> _TASK DIRECTIONS_: Review the listing and copy each line that holds the word "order".

> _SOURCE DATA_:
= Beginning of Section =

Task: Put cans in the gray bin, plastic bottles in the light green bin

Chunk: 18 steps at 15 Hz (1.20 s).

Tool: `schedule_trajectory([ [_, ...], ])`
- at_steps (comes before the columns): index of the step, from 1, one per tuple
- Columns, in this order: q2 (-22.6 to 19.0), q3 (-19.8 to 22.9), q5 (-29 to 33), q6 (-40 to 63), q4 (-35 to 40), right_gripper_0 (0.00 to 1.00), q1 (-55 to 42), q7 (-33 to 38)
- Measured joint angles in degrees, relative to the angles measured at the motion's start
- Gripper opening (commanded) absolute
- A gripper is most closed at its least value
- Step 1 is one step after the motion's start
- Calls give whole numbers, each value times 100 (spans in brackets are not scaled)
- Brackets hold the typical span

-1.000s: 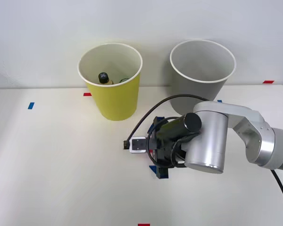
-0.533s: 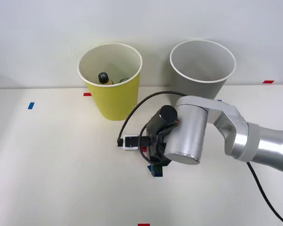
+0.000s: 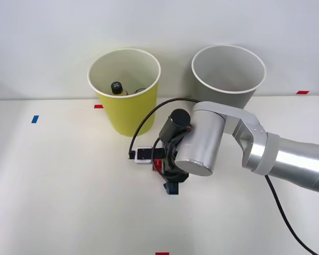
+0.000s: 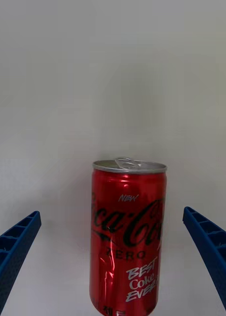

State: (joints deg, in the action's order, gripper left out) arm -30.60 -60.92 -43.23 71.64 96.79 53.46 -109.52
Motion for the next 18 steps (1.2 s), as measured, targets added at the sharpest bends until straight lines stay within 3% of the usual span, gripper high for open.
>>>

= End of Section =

> _TASK OUTPUT_:
- Columns, in this order: q2 (-22.6 to 19.0), q3 (-19.8 to 22.9), q5 (-29 to 33), q6 (-40 to 63), q4 (-35 to 40), right_gripper_0 (0.00 to 1.00), q1 (-55 to 42), q7 (-33 to 38)
State: (joints deg, in the action's order, gripper left out) arm -30.60 -60.92 -43.23 71.64 96.79 53.46 -109.52

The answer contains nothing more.